Before reading the book I believed, like most people, that I would find wealth when I had earned enough income to be rich. This book taught me that wealth was not a function of how much money I made, but how free I was from having to make money. I learned that I could create wealth even from a tiny salary.

I took away three major concepts from this book:

1) The definition of an asset
2) The value of passive income
3) How to turn creativity into value

The definition of an asset

according to Kiyosaki is something that puts money into your pocket on a monthly basis as opposed to something that takes money out of your pocket. It’s a concept that seems like common sense, but after deeper analysis goes against conventional wisdom. For example, his definition of assets excludes a person’s home and car because they both cost money to maintain. Most people consider their home their biggest asset. After reading this book, instead of buying a big house to live in, I bought a big house to rent out, and moved into a small apartment at half the monthly cost of the house.

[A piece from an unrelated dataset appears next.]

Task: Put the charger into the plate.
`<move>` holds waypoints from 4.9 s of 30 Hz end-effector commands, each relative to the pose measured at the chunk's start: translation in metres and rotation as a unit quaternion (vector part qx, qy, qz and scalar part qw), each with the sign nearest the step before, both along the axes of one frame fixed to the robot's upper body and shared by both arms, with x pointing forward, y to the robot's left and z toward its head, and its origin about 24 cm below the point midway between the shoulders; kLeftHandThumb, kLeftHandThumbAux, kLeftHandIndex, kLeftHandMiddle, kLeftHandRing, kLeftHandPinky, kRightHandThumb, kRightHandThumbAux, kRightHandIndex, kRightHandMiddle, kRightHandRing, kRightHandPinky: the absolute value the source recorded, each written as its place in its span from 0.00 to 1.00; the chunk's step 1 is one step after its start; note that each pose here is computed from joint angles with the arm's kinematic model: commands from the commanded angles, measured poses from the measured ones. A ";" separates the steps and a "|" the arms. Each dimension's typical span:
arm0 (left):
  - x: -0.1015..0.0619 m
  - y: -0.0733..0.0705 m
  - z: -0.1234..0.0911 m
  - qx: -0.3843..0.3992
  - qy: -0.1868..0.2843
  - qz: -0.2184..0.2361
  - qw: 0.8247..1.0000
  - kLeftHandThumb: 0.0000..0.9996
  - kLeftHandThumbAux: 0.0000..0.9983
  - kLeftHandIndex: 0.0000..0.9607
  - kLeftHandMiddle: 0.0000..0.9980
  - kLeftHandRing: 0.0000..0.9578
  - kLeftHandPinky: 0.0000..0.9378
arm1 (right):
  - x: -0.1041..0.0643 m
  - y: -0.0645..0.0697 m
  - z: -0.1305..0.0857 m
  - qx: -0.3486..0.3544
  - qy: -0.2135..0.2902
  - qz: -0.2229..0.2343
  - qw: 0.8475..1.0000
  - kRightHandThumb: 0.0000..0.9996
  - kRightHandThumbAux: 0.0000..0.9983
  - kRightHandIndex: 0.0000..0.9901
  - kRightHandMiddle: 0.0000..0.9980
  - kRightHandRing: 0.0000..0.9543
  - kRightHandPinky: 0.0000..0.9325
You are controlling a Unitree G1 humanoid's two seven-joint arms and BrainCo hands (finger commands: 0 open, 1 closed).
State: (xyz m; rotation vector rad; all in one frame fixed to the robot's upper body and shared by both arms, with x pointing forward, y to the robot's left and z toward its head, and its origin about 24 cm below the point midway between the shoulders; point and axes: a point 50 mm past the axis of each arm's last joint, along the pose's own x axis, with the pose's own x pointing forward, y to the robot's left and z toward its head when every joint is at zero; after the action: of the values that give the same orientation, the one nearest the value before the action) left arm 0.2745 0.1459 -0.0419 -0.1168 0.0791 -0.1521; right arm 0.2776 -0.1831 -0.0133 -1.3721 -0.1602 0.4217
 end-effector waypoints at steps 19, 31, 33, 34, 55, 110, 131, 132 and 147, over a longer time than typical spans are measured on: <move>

The value of passive income

. Before reading this book, I was dead set on owning my own business. While Kiyosaki encourages entrepreneurship, he draws a distinction between owning a business that requires time and energy to run and owning an asset that makes money with little or no maintenance. By collecting assets that produce passive income, a person can create time freedom. Time freedom is the holy grail of creative people because most creative pursuits have large barriers to entry and take years before returns are realized.

How to turn creativity into value.

One of the most fascinating things that I learned from this book is how wealthy people use creativity to find value in things that most people overlook. The classic example is a “fixer upper” property. If a person can find a house that no one wants and see it’s potential through creativity, they stand to make a handsome profit.

After I internalized this concept I realized that this type of creativity is what has always driven successful people. A successful stock picker can see the value in stocks when they are out of favor, a successful entrepreneur sees the value of a product or service before the rest of the market does, and a successful film-maker sees the value in telling a story that no one else has thought of.

As a compliment to this book, Kiyosaki has created a board game called “Cashflow.” Even though this game could be a lot less expensive, I have to admit that it has been priceless by allowing me to practice the concepts of the book without having to risk real money. I get a kick out of playing this game because it helps to reinforce the paradigm of how to be wealthy.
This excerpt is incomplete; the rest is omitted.